### Work instructions:
Repeat the lines from the line with "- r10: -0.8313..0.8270" to the line with "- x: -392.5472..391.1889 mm" in the listing below, keeping both end lines and adding nothing.

### Raw data:
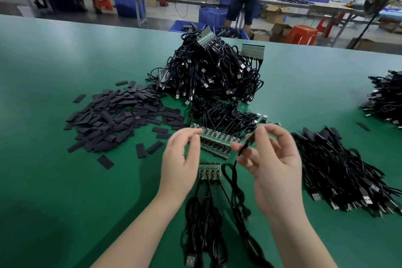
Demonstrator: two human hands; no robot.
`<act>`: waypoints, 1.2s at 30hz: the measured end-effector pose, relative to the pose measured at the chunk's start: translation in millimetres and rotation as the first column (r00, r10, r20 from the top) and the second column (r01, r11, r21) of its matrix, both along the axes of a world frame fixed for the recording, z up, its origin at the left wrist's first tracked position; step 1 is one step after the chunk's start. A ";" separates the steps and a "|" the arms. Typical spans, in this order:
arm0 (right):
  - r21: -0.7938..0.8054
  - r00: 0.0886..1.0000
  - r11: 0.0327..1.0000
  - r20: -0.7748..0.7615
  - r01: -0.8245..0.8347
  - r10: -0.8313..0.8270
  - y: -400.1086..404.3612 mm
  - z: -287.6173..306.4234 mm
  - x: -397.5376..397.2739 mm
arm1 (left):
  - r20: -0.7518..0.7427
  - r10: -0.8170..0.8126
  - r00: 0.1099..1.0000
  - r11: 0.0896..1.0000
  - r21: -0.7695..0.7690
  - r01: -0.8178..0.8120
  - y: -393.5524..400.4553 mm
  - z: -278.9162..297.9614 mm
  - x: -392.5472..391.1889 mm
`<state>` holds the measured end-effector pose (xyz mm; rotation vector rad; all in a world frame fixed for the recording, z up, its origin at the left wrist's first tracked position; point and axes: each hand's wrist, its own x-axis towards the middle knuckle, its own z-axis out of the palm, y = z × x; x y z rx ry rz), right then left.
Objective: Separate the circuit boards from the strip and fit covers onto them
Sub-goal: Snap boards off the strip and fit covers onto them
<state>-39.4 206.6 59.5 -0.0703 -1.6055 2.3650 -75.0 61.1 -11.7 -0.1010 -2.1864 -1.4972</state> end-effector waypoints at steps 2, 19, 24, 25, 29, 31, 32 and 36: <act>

### Output for this exercise:
  - r10: -0.8313..0.8270
  - y: -400.1086..404.3612 mm
  - z: -287.6173..306.4234 mm
  - x: -397.5376..397.2739 mm
arm1 (left):
  - r20: -0.7518..0.7427
  - r10: -0.8170..0.8126
  - r00: 0.1099..1.0000
  - r11: 0.0896..1.0000
  - r21: -0.7695..0.7690
  - r01: -0.8178..0.8120
  - y: -393.5524..400.4553 mm
  - z: -278.9162..297.9614 mm
  - x: -392.5472..391.1889 mm

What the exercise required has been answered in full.